2. Tanggung jawab adalah sikap dimana seseorang dapat dimintai penjelasan mengenai
apa yang telah diperbuat, tidak hanya menjawab tapi juga tidak mengelak.
3. Hati nurani merupakan perasaan/ suara hati manusia yang menjadi dasar pertimbangan
mereka dalam melakukan suatu tindakan, dimana perbuatan tersebut cenderung kepada
kebaikan. Namun tidak selamanya hati nurani berkata benar, meskipun begitu manusia
cenderung untuk tetap menaati apa yang menjadi keyakinannya dalam hati mereka.
4. Hubungan antara kebebasan, tanggung jawab dan hati nurani dengan akhlak sangatlah
jelas dan terikat. Kebebasan muncul karena adanya keinginan dari hati nurani untuk
melakukan sesuatu, perbuatan yang sesuai hati nurani dan cenderung pada kebaikan disebut
sebagai perbuatan akhlaki. Perbuatan sekecil apapun akan memiliki konsekuensi yang
kemudian mengharuskan pelaku bertanggung jawab atas apa yang diperbuat, entah itu
merugikan atau menguntungkan. Tidak akan ada tanggung jawab tanpa adanya kebebasan
yang bersumber dari hati nurani.

DAFTAR PUSTAKA

Zubair, Achmad Charris. 1987. Kuliah Etika. Jakarta: Rajawali Pers.

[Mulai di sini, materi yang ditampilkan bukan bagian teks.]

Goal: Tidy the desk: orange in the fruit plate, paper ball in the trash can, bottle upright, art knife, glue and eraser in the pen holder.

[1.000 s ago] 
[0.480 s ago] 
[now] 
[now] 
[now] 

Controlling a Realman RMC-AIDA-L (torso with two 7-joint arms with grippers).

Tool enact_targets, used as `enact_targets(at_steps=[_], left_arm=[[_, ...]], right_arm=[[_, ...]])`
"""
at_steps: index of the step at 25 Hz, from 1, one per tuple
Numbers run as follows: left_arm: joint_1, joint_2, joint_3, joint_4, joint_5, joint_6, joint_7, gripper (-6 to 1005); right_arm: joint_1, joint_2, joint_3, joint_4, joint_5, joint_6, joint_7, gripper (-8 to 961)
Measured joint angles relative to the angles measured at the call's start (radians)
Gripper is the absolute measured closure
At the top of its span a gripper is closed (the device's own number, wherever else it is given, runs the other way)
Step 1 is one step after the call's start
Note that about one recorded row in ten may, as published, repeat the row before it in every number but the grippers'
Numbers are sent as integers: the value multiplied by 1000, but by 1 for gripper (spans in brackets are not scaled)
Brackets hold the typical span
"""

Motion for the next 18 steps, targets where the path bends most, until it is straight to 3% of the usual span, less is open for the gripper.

Nata, Abuddin. 2015. Akhlak Tasawuf. Jakarta: Rajawali Pers

[1] Abuddin nata, Akhlak tasawuf, (Jakarta: Rajawali Pers, 2015), cet. 15, hlm. 109.
[2] Ibid., hlm. 110.
[3] Ahmad Charris Zubair, Kuliah Etika, (Jakarta: Rajawali Pers, 1987), cet. 1, hlm. 39-40.
[4] Akhlak tasawuf , Op. Cit., hlm. 113
[5] Ibid., hlm. 111.
[6] Ahmad Charris Zubair, Kuliah Etika, (Jakarta: Rajawali Pers, 1987), cet. 1, hlm. 43.
[7] Akhlak tasawuf , Op. Cit., hlm. 113
[8] Ibid., hlm. 113
[9] Akhlak tasawuf , Op. Cit., hlm. 114
[10] Ahmad Charris Zubair, Kuliah Etika, (Jakarta: Rajawali Pers, 1987), cet. 1, hlm. 53.
[11] Abuddin nata, Akhlak tasawuf, (Jakarta: Rajawali Pers, 2015), cet. 15, hlm. 114.